Effectiveness of GPT-3.x models at finding root causes
In our offline evaluation, we compared performance of GPT-3.5 against three GPT-3 models by computing 3 lexical similarity metrics between the generated recommendations and the ground truth of root cause or mitigation steps mentioned in incident management (IcM) portal. The average gains for GPT-3.5 metrics for different tasks are as follows:
- For root cause and mitigation recommendation tasks, Davinci-002 (GPT-3.5) provides at least 15.38% and 11.9% gain over all the GPT-3 models, respectively, as shown in Table 1.
- When we generate mitigation plans by adding root cause as input to the model, GPT-3.5 model provides at least 11.16% gain over 3 GPT-3 models.
- We observe that LLM models perform better on machine reported incidents (MRIs) as opposed to customer reported incidents (CRIs) due to the repetitive nature of the MRIs.
- Finetuning LLMs with incident data improves the performance significantly. Finetuned GPT-3.5 model improves the average lexical similarity score by 45.5% for root cause generation and 131.3% for mitigation generation tasks over zero-shot (i.e., inferencing directly on pretrained GPT-3 or GPT-3.5 model) setting.
Looking Through the Incident Owners’ Eyes
In addition to analytical analysis with semantic and lexical metrics, we also interviewed the incident owners to evaluate the effectiveness of generated recommendations. Overall, GPT-3.5 outperforms GPT-3 in majority of the metrics. More than 70% of OCEs gave a rating of three or above (out of 5) for the usefulness of recommendations in a real-time production setting.
Looking Forward
While we are at the initial stages of using LLMs to help automate incident resolution, we envision that there are many open research questions in this field that will significantly increase the efficacy and accuracy of LLMs. For instance, how can we incorporate additional context about the incident such as discussion entries, logs, service metrics and even dependency graphs of the impacted services to improve the diagnosis. Another challenge is regarding staleness since the models would need to be frequently retrained with the latest incident data. To solve these challenges, we are working on leveraging the latest ChatGPT model combined with retrieval augmented approaches to improve incident diagnosis via a conversational interface. For instance, ChatGPT can assist engineers to efficiently determine the incident’s root cause by raising hypotheses and answering critical questions with a feedback loop.

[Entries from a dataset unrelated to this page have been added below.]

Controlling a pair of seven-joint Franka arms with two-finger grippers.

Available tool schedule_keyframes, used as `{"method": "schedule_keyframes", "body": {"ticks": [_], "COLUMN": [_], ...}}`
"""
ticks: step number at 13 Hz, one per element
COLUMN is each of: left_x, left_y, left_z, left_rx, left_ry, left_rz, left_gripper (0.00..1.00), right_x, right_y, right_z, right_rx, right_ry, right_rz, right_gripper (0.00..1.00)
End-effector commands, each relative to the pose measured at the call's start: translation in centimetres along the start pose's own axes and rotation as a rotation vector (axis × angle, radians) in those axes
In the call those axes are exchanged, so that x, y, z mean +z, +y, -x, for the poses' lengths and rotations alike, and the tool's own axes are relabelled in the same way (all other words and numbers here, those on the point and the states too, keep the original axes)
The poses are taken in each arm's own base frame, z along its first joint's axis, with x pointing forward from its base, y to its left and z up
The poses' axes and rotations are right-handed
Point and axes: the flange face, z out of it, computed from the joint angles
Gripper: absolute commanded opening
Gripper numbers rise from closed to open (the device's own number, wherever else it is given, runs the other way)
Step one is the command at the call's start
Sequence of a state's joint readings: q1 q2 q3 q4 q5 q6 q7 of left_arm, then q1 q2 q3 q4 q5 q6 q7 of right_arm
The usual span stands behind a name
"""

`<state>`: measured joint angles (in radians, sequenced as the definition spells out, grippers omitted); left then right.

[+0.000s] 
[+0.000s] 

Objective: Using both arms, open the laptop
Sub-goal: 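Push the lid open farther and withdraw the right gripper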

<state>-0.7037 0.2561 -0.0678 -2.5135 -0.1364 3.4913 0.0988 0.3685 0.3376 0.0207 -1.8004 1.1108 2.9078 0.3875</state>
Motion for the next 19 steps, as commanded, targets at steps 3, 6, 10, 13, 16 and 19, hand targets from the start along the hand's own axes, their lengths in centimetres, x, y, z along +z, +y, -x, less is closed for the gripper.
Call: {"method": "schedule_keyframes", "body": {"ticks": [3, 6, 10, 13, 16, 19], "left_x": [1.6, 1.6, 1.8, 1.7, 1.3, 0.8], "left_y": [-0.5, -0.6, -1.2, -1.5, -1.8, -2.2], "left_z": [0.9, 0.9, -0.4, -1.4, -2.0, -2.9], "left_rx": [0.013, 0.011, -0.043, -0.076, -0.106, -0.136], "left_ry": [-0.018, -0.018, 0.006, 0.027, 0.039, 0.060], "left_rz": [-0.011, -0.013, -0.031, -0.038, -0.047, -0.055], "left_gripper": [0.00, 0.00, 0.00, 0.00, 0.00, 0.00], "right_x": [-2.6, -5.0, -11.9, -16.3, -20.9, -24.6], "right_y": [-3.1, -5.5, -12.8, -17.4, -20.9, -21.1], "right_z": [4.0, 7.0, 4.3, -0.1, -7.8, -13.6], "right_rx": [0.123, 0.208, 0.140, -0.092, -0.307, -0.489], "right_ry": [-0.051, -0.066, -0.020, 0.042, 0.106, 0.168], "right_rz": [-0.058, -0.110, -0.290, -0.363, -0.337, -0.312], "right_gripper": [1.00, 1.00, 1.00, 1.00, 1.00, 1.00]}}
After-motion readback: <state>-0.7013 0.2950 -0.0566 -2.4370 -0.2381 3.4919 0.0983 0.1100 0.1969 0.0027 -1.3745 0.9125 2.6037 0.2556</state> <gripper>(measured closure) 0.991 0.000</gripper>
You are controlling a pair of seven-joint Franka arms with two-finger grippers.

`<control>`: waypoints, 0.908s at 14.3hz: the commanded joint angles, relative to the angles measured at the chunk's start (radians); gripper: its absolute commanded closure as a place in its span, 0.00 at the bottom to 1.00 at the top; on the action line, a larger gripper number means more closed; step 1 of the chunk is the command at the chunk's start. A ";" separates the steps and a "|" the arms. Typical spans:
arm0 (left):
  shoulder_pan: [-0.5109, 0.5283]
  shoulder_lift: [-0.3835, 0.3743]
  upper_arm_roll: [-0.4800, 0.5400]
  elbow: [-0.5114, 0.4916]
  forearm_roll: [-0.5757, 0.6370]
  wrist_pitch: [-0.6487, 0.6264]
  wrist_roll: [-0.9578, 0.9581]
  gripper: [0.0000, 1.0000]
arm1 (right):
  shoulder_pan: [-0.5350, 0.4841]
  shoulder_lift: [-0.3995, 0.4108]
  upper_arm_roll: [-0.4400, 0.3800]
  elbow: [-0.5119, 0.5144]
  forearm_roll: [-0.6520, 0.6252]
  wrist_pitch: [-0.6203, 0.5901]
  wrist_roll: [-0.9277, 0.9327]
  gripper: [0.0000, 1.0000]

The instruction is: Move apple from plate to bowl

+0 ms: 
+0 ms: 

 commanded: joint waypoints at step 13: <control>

Moreover, ChatGPT can be actively integrated into the «discussion» of the incident diagnosis. By collecting evidence from available documents and logs, the model can generate coherent, contextual, natural-sounding responses to inquiries and offer corresponding suggestions, thereby facilitating the discussion, and accelerating the incident resolution process. We believe this has the potential of delivering a step function improvement in the overall incident management process with contextual and meaningful root causes analysis and mitigation thereby reducing significant human toil involved and bolstering our reliability & customer satisfaction.